----- EXCERPTED DATA
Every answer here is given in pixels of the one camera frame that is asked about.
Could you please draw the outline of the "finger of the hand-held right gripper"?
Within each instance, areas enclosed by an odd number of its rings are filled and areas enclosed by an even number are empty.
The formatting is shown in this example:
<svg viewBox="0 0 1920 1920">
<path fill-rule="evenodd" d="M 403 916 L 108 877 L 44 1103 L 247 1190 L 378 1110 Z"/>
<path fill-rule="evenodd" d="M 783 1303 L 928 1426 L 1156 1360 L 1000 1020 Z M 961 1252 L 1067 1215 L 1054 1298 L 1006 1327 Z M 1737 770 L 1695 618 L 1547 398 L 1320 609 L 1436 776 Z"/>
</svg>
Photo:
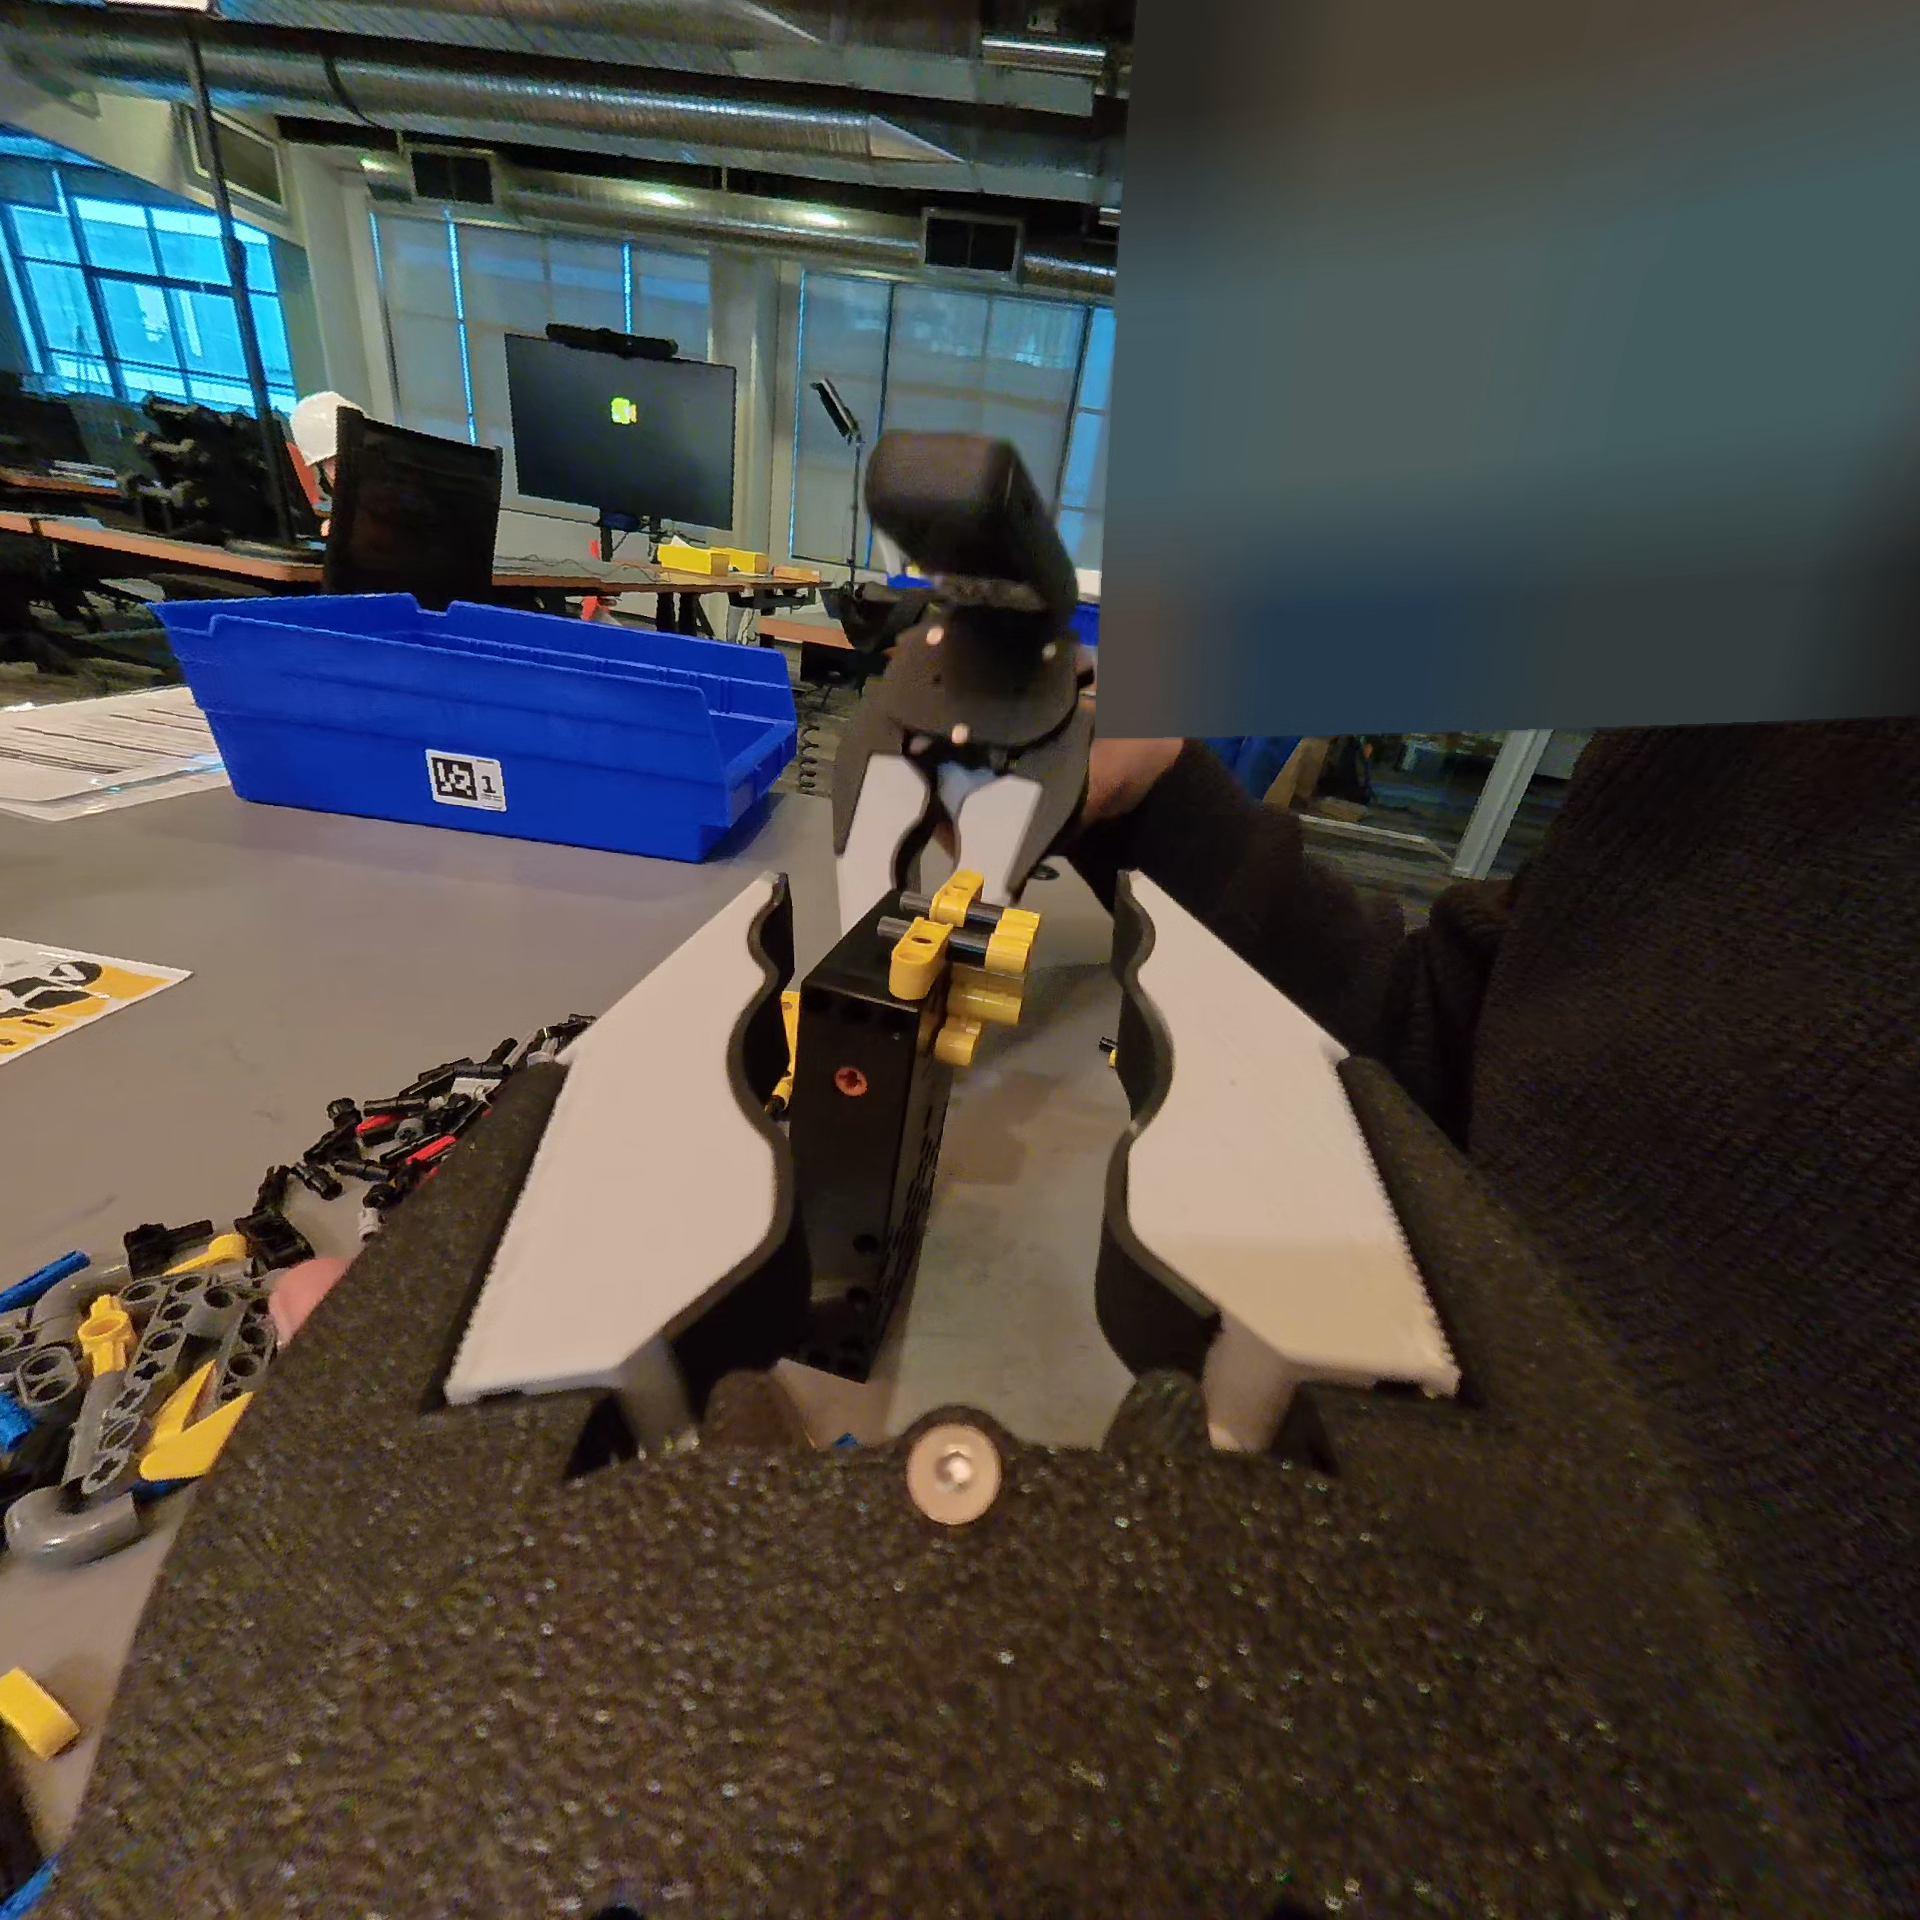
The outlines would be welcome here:
<svg viewBox="0 0 1920 1920">
<path fill-rule="evenodd" d="M 858 705 L 833 759 L 838 927 L 848 934 L 899 895 L 899 877 L 945 814 L 945 741 L 918 734 L 876 703 Z"/>
<path fill-rule="evenodd" d="M 1067 720 L 1003 767 L 982 753 L 945 762 L 945 814 L 961 870 L 984 877 L 988 905 L 1015 905 L 1042 856 L 1076 820 L 1088 793 L 1094 721 Z"/>
</svg>

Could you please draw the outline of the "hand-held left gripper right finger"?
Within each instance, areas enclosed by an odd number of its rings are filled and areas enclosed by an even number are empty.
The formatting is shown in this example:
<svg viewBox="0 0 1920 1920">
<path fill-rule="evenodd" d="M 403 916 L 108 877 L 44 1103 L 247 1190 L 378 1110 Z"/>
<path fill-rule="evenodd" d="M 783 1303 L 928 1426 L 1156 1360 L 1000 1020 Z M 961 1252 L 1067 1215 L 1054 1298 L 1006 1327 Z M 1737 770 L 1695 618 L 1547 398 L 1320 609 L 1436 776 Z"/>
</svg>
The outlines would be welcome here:
<svg viewBox="0 0 1920 1920">
<path fill-rule="evenodd" d="M 1196 1382 L 1207 1439 L 1238 1454 L 1274 1449 L 1306 1385 L 1452 1400 L 1348 1052 L 1150 877 L 1120 877 L 1111 967 L 1130 1110 L 1096 1261 L 1111 1351 Z"/>
</svg>

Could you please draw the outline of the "yellow toy connector assembly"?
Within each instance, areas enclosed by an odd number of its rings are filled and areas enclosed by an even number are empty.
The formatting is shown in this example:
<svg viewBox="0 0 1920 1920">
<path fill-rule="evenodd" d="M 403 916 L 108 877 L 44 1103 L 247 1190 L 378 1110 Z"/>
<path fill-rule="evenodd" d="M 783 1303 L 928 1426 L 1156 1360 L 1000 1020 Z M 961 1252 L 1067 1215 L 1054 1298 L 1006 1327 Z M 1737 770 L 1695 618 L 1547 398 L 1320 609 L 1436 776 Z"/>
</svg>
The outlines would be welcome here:
<svg viewBox="0 0 1920 1920">
<path fill-rule="evenodd" d="M 985 901 L 985 879 L 953 872 L 930 895 L 900 894 L 876 929 L 887 992 L 919 1007 L 919 1046 L 950 1069 L 971 1068 L 996 1026 L 1018 1026 L 1041 914 Z"/>
</svg>

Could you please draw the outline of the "black toy motor block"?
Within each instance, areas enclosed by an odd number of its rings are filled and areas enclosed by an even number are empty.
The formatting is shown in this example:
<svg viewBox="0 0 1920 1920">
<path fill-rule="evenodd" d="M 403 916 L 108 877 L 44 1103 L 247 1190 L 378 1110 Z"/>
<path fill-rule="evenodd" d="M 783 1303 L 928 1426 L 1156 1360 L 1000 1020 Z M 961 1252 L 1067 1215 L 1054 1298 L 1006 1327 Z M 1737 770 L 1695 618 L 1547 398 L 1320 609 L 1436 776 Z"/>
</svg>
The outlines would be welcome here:
<svg viewBox="0 0 1920 1920">
<path fill-rule="evenodd" d="M 809 1260 L 799 1360 L 870 1381 L 923 1245 L 953 1073 L 945 988 L 892 992 L 907 924 L 887 895 L 806 976 L 786 1134 Z"/>
</svg>

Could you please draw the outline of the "person's right hand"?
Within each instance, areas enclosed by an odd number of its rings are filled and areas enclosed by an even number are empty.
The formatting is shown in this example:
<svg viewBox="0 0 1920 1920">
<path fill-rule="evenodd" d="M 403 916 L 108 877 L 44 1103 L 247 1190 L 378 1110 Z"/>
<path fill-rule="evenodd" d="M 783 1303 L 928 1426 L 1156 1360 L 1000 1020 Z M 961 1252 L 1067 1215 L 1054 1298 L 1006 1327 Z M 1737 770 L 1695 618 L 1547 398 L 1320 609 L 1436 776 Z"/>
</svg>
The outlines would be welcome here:
<svg viewBox="0 0 1920 1920">
<path fill-rule="evenodd" d="M 1177 735 L 1096 735 L 1079 822 L 1104 824 L 1134 812 L 1183 753 Z"/>
</svg>

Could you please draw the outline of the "black light stand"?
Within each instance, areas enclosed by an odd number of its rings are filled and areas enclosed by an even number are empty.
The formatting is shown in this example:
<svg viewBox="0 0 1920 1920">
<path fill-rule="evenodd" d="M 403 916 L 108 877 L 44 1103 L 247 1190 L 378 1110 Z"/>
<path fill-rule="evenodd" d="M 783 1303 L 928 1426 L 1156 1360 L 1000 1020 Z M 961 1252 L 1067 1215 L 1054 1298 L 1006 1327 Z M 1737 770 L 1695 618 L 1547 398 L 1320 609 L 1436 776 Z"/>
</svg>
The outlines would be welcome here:
<svg viewBox="0 0 1920 1920">
<path fill-rule="evenodd" d="M 818 402 L 830 437 L 838 444 L 838 466 L 826 479 L 833 504 L 827 529 L 827 558 L 844 568 L 850 584 L 858 584 L 866 558 L 866 510 L 864 479 L 870 463 L 870 434 L 854 398 L 833 375 L 816 375 L 808 381 Z"/>
</svg>

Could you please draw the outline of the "black bag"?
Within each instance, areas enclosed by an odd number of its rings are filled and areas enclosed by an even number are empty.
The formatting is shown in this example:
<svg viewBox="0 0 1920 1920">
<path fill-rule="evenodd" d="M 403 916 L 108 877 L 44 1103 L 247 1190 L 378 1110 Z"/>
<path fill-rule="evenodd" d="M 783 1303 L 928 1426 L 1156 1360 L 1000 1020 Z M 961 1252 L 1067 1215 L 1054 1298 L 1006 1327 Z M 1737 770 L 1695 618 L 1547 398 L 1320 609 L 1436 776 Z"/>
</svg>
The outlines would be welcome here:
<svg viewBox="0 0 1920 1920">
<path fill-rule="evenodd" d="M 921 621 L 928 592 L 887 582 L 850 582 L 824 588 L 820 604 L 854 654 L 873 672 L 892 654 L 899 637 Z"/>
</svg>

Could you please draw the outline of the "blue plastic bin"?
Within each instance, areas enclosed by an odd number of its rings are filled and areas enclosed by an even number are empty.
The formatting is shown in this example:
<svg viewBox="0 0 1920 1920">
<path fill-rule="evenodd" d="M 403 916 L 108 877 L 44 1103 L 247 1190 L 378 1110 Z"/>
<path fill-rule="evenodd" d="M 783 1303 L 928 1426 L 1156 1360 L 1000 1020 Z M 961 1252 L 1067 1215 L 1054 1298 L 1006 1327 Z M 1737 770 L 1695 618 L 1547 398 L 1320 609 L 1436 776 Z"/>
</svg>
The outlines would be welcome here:
<svg viewBox="0 0 1920 1920">
<path fill-rule="evenodd" d="M 751 644 L 411 594 L 159 607 L 240 800 L 706 862 L 799 750 Z"/>
</svg>

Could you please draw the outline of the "black computer monitor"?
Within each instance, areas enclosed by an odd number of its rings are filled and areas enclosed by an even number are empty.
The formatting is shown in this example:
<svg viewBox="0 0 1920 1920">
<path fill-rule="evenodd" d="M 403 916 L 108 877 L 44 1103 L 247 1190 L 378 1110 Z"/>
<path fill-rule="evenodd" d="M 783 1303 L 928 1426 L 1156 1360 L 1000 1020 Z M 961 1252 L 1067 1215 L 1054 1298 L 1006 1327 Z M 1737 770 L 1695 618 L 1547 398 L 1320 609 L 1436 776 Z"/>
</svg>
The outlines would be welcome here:
<svg viewBox="0 0 1920 1920">
<path fill-rule="evenodd" d="M 737 370 L 510 334 L 503 342 L 518 492 L 727 532 L 737 504 Z"/>
</svg>

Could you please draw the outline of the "person's dark sweater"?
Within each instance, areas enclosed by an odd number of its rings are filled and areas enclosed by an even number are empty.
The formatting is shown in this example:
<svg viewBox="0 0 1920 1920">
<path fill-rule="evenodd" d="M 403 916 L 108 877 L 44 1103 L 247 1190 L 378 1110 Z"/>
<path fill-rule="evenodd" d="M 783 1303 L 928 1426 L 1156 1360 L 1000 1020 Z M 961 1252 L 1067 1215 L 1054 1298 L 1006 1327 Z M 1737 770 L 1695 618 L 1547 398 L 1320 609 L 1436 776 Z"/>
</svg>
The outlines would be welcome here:
<svg viewBox="0 0 1920 1920">
<path fill-rule="evenodd" d="M 1919 727 L 1601 734 L 1473 967 L 1460 1137 L 1664 1407 L 1884 1913 L 1916 1914 Z"/>
</svg>

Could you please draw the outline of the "pile of grey yellow toy parts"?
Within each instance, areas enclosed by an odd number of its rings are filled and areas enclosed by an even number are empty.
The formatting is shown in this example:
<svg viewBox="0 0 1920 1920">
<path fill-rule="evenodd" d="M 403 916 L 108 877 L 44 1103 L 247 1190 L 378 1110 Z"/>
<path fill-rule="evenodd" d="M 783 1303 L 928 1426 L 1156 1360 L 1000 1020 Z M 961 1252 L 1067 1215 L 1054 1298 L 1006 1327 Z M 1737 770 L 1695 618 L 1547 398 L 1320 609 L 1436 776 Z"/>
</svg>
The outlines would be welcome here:
<svg viewBox="0 0 1920 1920">
<path fill-rule="evenodd" d="M 6 1748 L 73 1776 L 160 1564 L 279 1346 L 299 1231 L 135 1230 L 6 1292 Z"/>
</svg>

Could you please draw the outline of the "yellow printed instruction sheet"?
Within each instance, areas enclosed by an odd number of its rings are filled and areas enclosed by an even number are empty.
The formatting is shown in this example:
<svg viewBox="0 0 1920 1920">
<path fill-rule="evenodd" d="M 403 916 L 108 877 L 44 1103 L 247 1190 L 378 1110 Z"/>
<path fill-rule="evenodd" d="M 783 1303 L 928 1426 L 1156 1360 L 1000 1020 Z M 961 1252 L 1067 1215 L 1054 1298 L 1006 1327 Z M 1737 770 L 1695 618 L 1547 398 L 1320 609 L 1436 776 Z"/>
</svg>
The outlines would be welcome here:
<svg viewBox="0 0 1920 1920">
<path fill-rule="evenodd" d="M 188 977 L 193 973 L 182 967 L 2 936 L 2 1063 L 26 1057 Z"/>
</svg>

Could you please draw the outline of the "white printed paper sheet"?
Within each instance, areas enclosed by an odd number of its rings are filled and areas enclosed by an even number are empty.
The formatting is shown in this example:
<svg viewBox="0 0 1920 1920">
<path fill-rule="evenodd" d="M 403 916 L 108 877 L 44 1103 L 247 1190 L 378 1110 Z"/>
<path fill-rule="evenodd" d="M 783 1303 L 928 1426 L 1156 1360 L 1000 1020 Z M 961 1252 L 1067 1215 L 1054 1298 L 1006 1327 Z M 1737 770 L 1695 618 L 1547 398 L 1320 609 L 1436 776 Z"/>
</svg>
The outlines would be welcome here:
<svg viewBox="0 0 1920 1920">
<path fill-rule="evenodd" d="M 228 786 L 217 741 L 185 685 L 2 709 L 2 812 L 33 822 Z"/>
</svg>

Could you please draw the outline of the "black pole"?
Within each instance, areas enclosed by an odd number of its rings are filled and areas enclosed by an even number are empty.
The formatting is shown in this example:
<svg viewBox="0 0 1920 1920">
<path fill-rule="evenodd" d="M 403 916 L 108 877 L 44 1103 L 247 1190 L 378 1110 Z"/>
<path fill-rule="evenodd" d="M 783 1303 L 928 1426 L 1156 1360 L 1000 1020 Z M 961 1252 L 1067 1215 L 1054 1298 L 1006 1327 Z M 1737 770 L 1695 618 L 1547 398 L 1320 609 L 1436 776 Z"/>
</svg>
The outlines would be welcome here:
<svg viewBox="0 0 1920 1920">
<path fill-rule="evenodd" d="M 273 393 L 265 373 L 265 361 L 260 353 L 259 335 L 256 335 L 256 314 L 251 305 L 251 289 L 249 289 L 249 262 L 243 240 L 236 229 L 233 220 L 233 204 L 228 193 L 228 183 L 224 176 L 224 150 L 220 142 L 220 130 L 212 118 L 210 96 L 208 96 L 208 73 L 203 65 L 202 55 L 202 36 L 195 23 L 185 23 L 182 28 L 184 38 L 184 58 L 190 79 L 190 108 L 195 113 L 195 126 L 200 130 L 200 142 L 203 146 L 207 159 L 207 176 L 208 176 L 208 191 L 212 196 L 215 216 L 220 221 L 222 242 L 224 242 L 224 261 L 232 277 L 232 301 L 239 325 L 239 337 L 243 345 L 246 367 L 247 367 L 247 385 L 251 396 L 255 417 L 256 417 L 256 437 L 260 444 L 260 466 L 268 481 L 268 495 L 273 502 L 274 526 L 278 526 L 278 543 L 291 546 L 296 543 L 296 513 L 291 502 L 291 492 L 287 487 L 282 472 L 282 457 L 283 457 L 283 437 L 273 413 Z"/>
</svg>

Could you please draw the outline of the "white frame post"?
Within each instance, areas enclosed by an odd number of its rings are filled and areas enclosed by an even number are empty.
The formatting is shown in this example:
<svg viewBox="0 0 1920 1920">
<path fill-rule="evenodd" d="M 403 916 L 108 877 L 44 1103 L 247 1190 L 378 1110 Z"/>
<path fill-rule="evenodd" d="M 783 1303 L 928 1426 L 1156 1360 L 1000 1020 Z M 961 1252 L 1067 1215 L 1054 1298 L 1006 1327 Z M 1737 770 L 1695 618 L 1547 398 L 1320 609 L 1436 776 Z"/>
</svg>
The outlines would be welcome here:
<svg viewBox="0 0 1920 1920">
<path fill-rule="evenodd" d="M 1473 816 L 1452 856 L 1450 870 L 1454 877 L 1483 879 L 1491 876 L 1550 744 L 1550 728 L 1518 728 L 1504 734 L 1502 748 L 1480 789 Z"/>
</svg>
----------
• PROBLEM TO WORK ON: Go through the listing above and pull out each line containing the word "sheet".

• RESPONSE:
Could you please draw the outline of the "yellow printed instruction sheet"?
Could you please draw the outline of the "white printed paper sheet"?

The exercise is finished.